Last month, I indulged you all in a riveting discussion of wood BTUs. I am fully aware that some of you read my stuff just praying that I’ll mention BTUs, and I will not disappoint all four of you today. As I outlined last month, the wood we burn in our woodstove (which heats our entire house) is high BTU hardwood. This is wood that burns slowly and efficiently, which is exactly what you want in a woodstove. Conversely, the wood you want for boiling down maple sap in an evaporator is–wait for it–SOFT WOOD, which has a low BTU. Your mind is blown, am I right? Soft wood burns more easily and more quickly, which is terrible for trying to heat a home, but fantastic for boiling down some good old tree sap.

The completed shed with one year’s worth of wood stacked in the first bay! We have enough wood to fill the rest, but haven’t had the time yet to fill them

Given this differential, we can’t use the same wood to boil down our syrup that we use to heat our home. Slight problem for us as Mr. FW spent months upon months with his chainsaw in the woods bringing down trees to warm our home. But maple syrup boiling wood? Not so much.

Lucky for us, Kate  came to our rescue and kindly brought us a pallet of soft wood to burn in our sap boil. We also have a few languishing piles of soft wood from trees Mr. FW had to bring down for safety reason. Everyone who knows my husband, or who followed along with his woodshed building adventures on Instagram, can probably guess where I’m going with this…

We’re going to need another woodshed.

Well, maybe. If we decide to syrup every year in a serious way, we’ll need to conceive of some sort of segregated wood storage area for syrup wood since we don’t want to co-mingle it with our woodstove wood in our existing woodshed. But that’s another challenge for another year. For now, we’re doing the time-honored tradition of storing the wood on a pallet in our yard. Seems we’ll always have random pallets of wood in our yard…

Kate kindly bringing us some soft wood to burn. I am helping by photographing them. See? Super helpful.

Kate, an endless font of knowledge, explained that you need about 1/2 a cord of wood per five gallons of finished syrup (assuming, again, that you’re using sugar maple sap and that you’re using a Sapling evaporator). Less efficient methods of evaporating will require more wood. Wondering what a cord is? I have the answer right here (I told you I write about wood a lot).

An advantage of using soft wood is that it takes less time to dry and cure. Wood that’s harvested in the summer will be ready to burn for syruping season in the spring. More on drying and curing here! See? More about wood.

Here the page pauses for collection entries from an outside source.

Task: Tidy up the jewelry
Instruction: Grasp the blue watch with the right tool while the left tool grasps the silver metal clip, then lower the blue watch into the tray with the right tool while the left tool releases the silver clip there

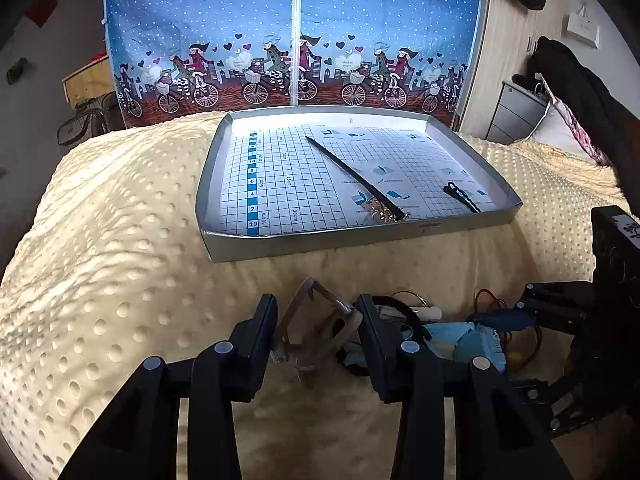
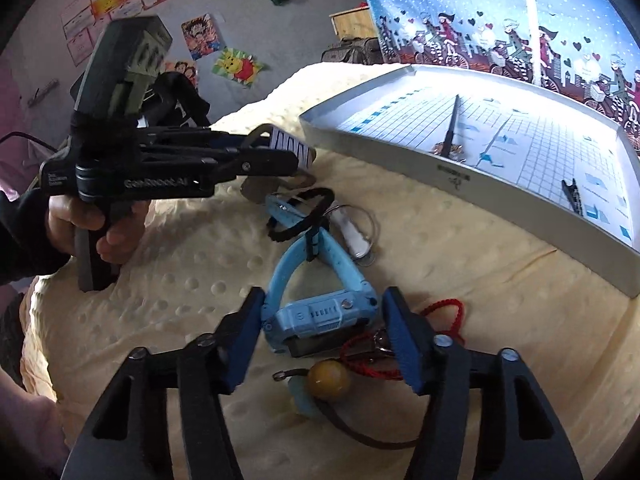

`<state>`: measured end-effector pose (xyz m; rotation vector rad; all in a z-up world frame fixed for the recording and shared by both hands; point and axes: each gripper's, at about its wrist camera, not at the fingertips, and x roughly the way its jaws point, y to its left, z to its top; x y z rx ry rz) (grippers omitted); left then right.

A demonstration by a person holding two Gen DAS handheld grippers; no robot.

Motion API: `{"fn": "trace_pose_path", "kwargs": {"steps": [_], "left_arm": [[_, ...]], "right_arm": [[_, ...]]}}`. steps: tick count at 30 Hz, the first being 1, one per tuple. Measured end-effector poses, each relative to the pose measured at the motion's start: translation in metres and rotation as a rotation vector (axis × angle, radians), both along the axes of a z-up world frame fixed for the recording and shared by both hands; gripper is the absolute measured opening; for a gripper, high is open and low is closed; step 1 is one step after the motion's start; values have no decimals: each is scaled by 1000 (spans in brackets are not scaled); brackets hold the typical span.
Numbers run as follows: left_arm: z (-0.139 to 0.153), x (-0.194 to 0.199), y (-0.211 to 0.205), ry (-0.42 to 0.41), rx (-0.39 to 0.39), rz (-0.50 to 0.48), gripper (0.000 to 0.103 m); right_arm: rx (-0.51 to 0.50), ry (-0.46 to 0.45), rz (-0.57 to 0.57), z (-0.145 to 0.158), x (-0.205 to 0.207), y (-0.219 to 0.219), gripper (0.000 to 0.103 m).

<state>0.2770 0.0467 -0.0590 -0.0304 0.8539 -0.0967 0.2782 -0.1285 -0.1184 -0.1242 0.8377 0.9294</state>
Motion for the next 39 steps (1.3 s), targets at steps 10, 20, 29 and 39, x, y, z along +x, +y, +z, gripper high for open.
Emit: {"fn": "trace_pose_path", "kwargs": {"steps": [10,20,29,39], "left_arm": [[14,-53,-5,-61,-186,89,38],[1,-80,-27,-23,-225,67,38],[4,-84,-43,-42,-214,45,38],[24,-39,-46,-131,-221,84,38]], "right_arm": [[-72,-40,-32,22,-20,-13,51],[-331,-183,-91,55,-53,-40,51],[-353,-297,-226,77,-52,-62,51],[-211,-288,-332,69,-23,-81,51]]}}
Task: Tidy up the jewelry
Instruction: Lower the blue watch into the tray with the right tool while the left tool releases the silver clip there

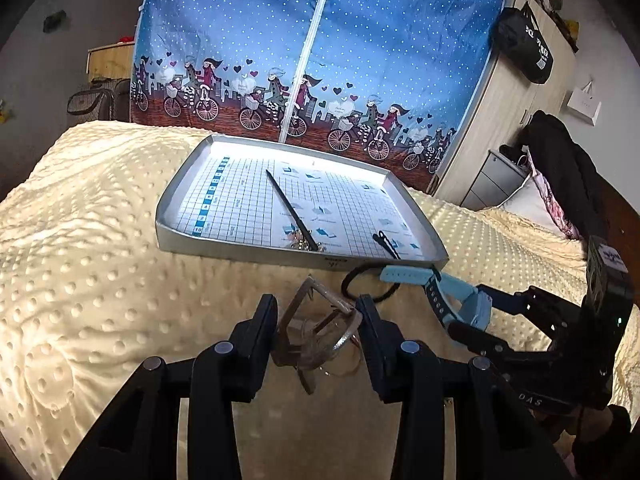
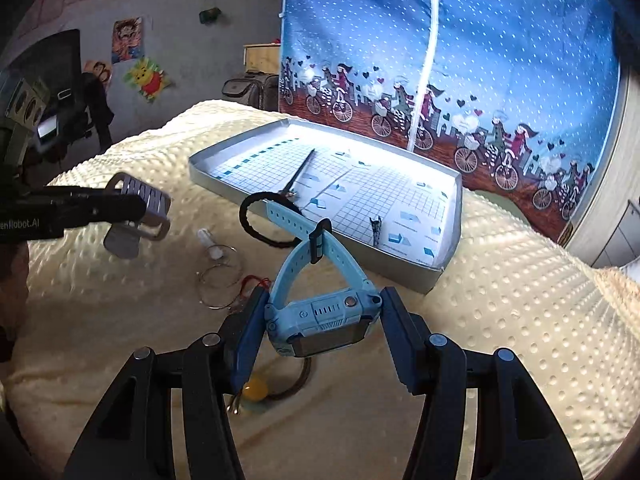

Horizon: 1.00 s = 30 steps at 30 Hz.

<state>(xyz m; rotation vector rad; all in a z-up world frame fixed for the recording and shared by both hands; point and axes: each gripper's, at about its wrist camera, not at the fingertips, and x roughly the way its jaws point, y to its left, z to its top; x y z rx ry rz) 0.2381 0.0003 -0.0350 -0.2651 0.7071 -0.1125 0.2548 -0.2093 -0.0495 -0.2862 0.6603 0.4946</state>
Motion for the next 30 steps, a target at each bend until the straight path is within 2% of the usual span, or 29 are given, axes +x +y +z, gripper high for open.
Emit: {"fn": "trace_pose_path", "kwargs": {"steps": [5,8,13,15,18,21,25,30], "left_arm": [[-8,5,-4,8,-8,-5,38],[-13,8,-3,21,-17,-1,38],[-3,29,-2,-1,-26,22,38],[5,45,-6,-14,1,17,38],[15,74,-9,-18,37,25,38],[19,102,-3,-9,22,68,38],[8,133,4,51,24,115,38],[-16,154,11,95,14,151,38]], "right_arm": [[-109,-5,105,-1,-9,9,51],[-123,-27,109,5,-14,8,51],[22,-57,38,11,7,-4,51],[129,-76,-8,14,29,-8,51],[218,-102,-80,12,59,-11,51],[251,-101,-119,3,86,-12,51],[273,-88,-114,-19,117,-8,51],[287,-1,-113,-45,141,-4,51]]}}
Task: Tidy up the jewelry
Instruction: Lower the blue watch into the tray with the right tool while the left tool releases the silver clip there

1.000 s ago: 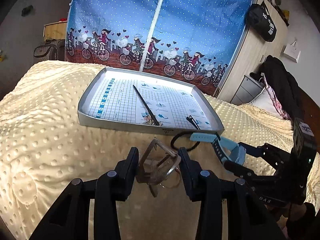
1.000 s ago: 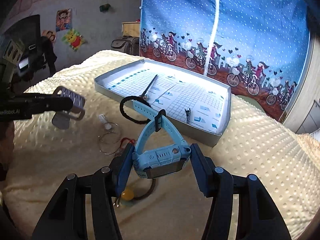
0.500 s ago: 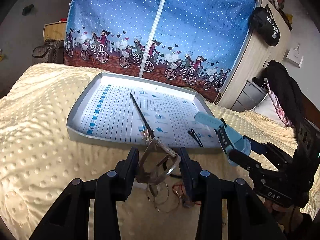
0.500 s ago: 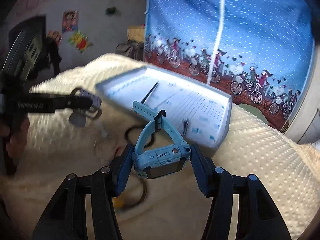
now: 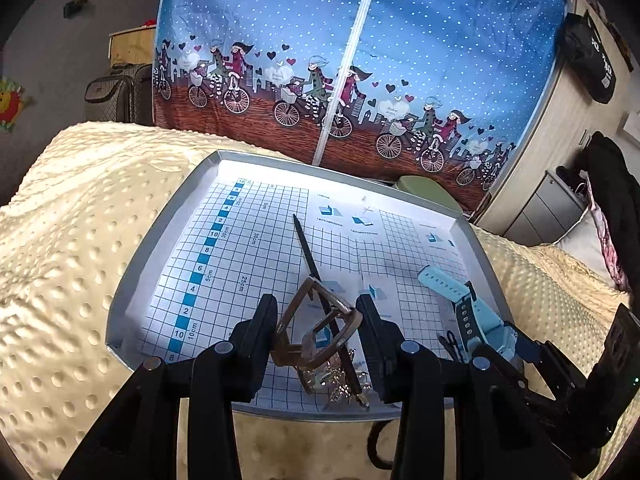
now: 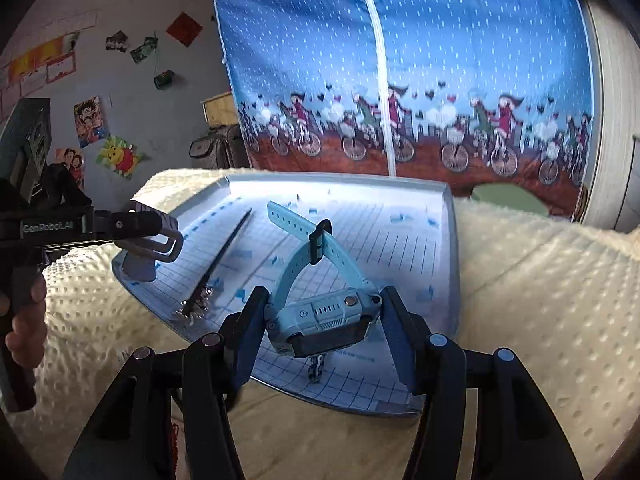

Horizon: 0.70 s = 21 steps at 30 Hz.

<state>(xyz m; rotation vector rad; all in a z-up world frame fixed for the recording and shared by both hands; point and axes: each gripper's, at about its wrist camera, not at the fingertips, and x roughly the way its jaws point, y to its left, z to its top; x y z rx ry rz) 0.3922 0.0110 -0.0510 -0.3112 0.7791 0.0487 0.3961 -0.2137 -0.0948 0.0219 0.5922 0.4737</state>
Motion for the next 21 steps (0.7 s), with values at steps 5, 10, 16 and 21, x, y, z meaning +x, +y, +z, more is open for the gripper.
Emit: {"fn": "trace_pose_path", "kwargs": {"steps": [5,10,16,21], "left_arm": [[-21,8,-2,41,-16,-4,39],[-25,5,-4,24,-15,-16,39],[-14,-10,-6,-32,-17,-10,78],[12,-30,-6,-107,-21,-12,86]], "right_arm": [[-1,27,15,-11,11,5,51],[-4,25,7,-11,10,3,51],[-15,14,-5,-4,4,2,59],[-23,-53,-60,21,-19,-7,67]]}}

If you don’t happen to have ready firewood to harvest on your own land, fear not, you can source wood to burn from any of the following: lumber yard scraps, chipper services, lawn care companies, discarded pallet wood (ensure it hasn’t been chemically treated), and city parks. Kidding. Do not go chop down city trees and blame me. I’m already in trouble with cities everywhere for evangelizing country life…

Step 4: Procure Yon Supplies

Once you’re set with your two biggest supplies: sugar maple trees and wood to burn, there’s a slew of other items you need in order to effectively home sugar. In other news, “home sugar” is my new nickname.

More sugar maple leafs! Artistically photographed by moi.

First, you need spiles, which are what you tap a tree with in order to extract sap. A spile is a fairly small, traditionally metal gadget (they can be plastic) that you drill into the trunk of the tree(s) you want to tap. You’ll also need a drill with an appropriately-sized bit.

Next up, you need a way to collect the sap that comes out of the spile that’s drilled into your tree trunk. There are two options here: buckets or lines. Mr. FW and I are still undecided about which approach we’ll use. Buckets are what you see in ye olde maple syrup photos–it’s literally a bucket hanging off the tree below the spile. The downside of the photogenic buckets is that you have to manually collect each bucket. Lines are admittedly less Instagram-worthy as they’re plastic tubes that run from tree to tree. But the great advantage of lines is that they can be gravity fed, which means the sap simply flows on down the lines, collecting from each tree and pouring into your…

Sap storage tank! Like it sounds, this is a place to store your tree sap before you boil it into syrup. Kate recommends food-safe buckets or cubes. She reports that the sap needs to be kept cool or frozen and that it’s not a problem if it freezes. In light of this, I tentatively think we’ll plan to store the sap in our barn in some sort of yet-to-be-purchased food-safe container. In order to get the sap out of this tank, you’ll need a…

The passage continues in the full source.